Task details: Retype every entry exactly, character for character.

Top of Records

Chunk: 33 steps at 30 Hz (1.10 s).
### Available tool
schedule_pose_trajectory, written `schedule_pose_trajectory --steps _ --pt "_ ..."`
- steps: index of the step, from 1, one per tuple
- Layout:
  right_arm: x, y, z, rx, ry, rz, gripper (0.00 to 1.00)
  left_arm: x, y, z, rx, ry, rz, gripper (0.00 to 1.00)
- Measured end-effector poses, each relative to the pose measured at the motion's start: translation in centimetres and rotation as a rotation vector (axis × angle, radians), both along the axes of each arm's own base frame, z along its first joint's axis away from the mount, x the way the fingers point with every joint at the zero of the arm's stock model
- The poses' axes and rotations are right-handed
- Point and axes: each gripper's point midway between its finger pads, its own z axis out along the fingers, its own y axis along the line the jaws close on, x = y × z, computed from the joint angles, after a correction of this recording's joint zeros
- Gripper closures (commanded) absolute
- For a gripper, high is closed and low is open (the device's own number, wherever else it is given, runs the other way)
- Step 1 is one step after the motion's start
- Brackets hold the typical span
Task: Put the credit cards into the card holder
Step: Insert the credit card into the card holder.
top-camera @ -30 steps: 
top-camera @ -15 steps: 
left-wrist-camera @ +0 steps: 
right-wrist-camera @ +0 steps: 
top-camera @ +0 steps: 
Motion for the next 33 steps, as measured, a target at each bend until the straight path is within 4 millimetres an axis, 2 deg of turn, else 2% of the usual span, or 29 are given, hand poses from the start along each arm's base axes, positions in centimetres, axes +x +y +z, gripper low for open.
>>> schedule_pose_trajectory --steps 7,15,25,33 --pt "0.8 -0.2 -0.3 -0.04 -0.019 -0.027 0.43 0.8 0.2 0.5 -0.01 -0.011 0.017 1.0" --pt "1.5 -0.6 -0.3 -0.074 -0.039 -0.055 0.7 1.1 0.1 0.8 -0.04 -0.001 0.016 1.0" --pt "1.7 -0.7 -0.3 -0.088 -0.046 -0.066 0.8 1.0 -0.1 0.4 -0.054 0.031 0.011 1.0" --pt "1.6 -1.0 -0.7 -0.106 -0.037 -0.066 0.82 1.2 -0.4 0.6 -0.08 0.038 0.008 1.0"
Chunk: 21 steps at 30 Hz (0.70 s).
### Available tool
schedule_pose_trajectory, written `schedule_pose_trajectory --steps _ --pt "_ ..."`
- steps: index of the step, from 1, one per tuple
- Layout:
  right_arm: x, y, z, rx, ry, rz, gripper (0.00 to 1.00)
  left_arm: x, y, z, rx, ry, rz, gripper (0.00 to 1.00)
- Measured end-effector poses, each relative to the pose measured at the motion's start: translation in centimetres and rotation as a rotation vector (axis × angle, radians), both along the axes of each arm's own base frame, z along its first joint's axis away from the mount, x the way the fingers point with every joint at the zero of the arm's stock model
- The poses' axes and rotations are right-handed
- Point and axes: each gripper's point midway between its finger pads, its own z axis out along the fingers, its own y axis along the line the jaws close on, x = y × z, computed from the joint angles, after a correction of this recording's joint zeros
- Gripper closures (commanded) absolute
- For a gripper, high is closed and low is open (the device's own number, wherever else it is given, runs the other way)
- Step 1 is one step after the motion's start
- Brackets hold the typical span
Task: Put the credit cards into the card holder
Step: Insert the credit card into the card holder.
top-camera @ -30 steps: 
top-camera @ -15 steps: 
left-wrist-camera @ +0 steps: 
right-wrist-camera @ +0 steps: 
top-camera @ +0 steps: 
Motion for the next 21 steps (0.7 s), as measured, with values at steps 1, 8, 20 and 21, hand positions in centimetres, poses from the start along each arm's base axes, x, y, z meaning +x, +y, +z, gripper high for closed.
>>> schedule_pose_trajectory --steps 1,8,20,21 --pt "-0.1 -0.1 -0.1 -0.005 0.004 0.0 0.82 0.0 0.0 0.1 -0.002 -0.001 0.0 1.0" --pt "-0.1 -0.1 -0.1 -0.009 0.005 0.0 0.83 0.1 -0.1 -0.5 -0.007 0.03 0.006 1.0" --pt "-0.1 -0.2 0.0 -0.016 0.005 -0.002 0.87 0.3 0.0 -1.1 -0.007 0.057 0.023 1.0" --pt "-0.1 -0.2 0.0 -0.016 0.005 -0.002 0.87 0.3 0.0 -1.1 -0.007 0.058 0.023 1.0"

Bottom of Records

Exercise answer:
Chunk: 33 steps at 30 Hz (1.10 s).
### Available tool
schedule_pose_trajectory, written `schedule_pose_trajectory --steps _ --pt "_ ..."`
- steps: index of the step, from 1, one per tuple
- Layout:
  right_arm: x, y, z, rx, ry, rz, gripper (0.00 to 1.00)
  left_arm: x, y, z, rx, ry, rz, gripper (0.00 to 1.00)
- Measured end-effector poses, each relative to the pose measured at the motion's start: translation in centimetres and rotation as a rotation vector (axis × angle, radians), both along the axes of each arm's own base frame, z along its first joint's axis away from the mount, x the way the fingers point with every joint at the zero of the arm's stock model
- The poses' axes and rotations are right-handed
- Point and axes: each gripper's point midway between its finger pads, its own z axis out along the fingers, its own y axis along the line the jaws close on, x = y × z, computed from the joint angles, after a correction of this recording's joint zeros
- Gripper closures (commanded) absolute
- For a gripper, high is closed and low is open (the device's own number, wherever else it is given, runs the other way)
- Step 1 is one step after the motion's start
- Brackets hold the typical span
Task: Put the credit cards into the card holder
Step: Insert the credit card into the card holder.
top-camera @ -30 steps: 
top-camera @ -15 steps: 
left-wrist-camera @ +0 steps: 
right-wrist-camera @ +0 steps: 
top-camera @ +0 steps: 
Motion for the next 33 steps, as measured, a target at each bend until the straight path is within 4 millimetres an axis, 2 deg of turn, else 2% of the usual span, or 29 are given, hand poses from the start along each arm's base axes, positions in centimetres, axes +x +y +z, gripper low for open.
>>> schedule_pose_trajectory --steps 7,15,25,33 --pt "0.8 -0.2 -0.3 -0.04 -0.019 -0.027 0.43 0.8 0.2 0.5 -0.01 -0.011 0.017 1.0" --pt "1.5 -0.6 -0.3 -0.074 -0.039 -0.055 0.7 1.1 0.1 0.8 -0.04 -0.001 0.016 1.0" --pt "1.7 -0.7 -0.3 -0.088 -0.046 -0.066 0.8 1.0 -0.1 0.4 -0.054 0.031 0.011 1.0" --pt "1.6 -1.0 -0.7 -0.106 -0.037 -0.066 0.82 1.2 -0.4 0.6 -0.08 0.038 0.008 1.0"
Chunk: 21 steps at 30 Hz (0.70 s).
### Available tool
schedule_pose_trajectory, written `schedule_pose_trajectory --steps _ --pt "_ ..."`
- steps: index of the step, from 1, one per tuple
- Layout:
  right_arm: x, y, z, rx, ry, rz, gripper (0.00 to 1.00)
  left_arm: x, y, z, rx, ry, rz, gripper (0.00 to 1.00)
- Measured end-effector poses, each relative to the pose measured at the motion's start: translation in centimetres and rotation as a rotation vector (axis × angle, radians), both along the axes of each arm's own base frame, z along its first joint's axis away from the mount, x the way the fingers point with every joint at the zero of the arm's stock model
- The poses' axes and rotations are right-handed
- Point and axes: each gripper's point midway between its finger pads, its own z axis out along the fingers, its own y axis along the line the jaws close on, x = y × z, computed from the joint angles, after a correction of this recording's joint zeros
- Gripper closures (commanded) absolute
- For a gripper, high is closed and low is open (the device's own number, wherever else it is given, runs the other way)
- Step 1 is one step after the motion's start
- Brackets hold the typical span
Task: Put the credit cards into the card holder
Step: Insert the credit card into the card holder.
top-camera @ -30 steps: 
top-camera @ -15 steps: 
left-wrist-camera @ +0 steps: 
right-wrist-camera @ +0 steps: 
top-camera @ +0 steps: 
Motion for the next 21 steps (0.7 s), as measured, with values at steps 1, 8, 20 and 21, hand positions in centimetres, poses from the start along each arm's base axes, x, y, z meaning +x, +y, +z, gripper high for closed.
>>> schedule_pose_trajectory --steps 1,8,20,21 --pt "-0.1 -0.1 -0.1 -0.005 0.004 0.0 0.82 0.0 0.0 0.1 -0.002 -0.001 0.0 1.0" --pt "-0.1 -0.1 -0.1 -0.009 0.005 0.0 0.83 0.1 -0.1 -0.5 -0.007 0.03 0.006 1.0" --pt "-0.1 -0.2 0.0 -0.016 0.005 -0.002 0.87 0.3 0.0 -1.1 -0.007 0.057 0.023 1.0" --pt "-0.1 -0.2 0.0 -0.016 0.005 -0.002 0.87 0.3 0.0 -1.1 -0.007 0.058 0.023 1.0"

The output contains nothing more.